§ Required action:
For the word "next", return each line of the data in which it occurs.

§ Material provided:

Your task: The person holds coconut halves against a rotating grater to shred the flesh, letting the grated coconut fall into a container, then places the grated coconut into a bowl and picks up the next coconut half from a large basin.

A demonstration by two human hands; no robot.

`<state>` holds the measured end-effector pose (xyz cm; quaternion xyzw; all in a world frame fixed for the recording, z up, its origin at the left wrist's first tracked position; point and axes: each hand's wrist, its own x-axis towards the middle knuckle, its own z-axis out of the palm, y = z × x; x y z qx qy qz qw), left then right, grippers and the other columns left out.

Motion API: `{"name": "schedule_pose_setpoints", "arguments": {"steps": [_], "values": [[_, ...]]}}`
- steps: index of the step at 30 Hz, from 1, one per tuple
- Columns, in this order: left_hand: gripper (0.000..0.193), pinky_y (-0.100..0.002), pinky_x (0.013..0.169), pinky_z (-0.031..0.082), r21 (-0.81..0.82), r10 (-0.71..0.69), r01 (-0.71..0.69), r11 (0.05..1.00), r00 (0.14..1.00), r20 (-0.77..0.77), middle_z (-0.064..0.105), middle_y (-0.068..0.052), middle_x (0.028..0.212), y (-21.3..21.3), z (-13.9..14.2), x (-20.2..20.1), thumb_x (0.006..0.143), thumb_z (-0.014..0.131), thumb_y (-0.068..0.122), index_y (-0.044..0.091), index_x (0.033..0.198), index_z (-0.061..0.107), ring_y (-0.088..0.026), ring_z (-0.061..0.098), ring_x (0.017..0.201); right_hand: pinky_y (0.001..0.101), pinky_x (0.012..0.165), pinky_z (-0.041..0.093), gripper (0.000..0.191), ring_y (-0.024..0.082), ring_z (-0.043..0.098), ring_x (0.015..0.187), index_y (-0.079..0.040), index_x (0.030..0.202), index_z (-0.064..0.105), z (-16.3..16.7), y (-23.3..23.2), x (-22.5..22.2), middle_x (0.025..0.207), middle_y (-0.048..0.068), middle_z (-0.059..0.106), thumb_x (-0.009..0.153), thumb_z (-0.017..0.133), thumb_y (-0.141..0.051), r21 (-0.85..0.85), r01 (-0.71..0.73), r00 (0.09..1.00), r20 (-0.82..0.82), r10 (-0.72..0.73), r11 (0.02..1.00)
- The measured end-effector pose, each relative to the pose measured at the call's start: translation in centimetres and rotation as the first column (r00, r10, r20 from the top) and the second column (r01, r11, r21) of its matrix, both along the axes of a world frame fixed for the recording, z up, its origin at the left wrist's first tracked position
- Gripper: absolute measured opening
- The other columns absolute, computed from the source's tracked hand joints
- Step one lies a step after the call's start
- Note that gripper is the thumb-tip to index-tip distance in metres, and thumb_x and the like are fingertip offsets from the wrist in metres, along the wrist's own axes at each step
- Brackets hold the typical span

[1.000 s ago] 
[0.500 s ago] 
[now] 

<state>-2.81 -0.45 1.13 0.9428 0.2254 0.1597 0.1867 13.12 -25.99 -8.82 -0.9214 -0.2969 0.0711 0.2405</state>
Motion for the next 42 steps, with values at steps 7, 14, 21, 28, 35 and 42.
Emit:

§ The answer:
Your task: The person holds coconut halves against a rotating grater to shred the flesh, letting the grated coconut fall into a container, then places the grated coconut into a bowl and picks up the next coconut half from a large basin.
Motion for the next 42 steps, with values at steps 7, 14, 21, 28, 35 and 42.

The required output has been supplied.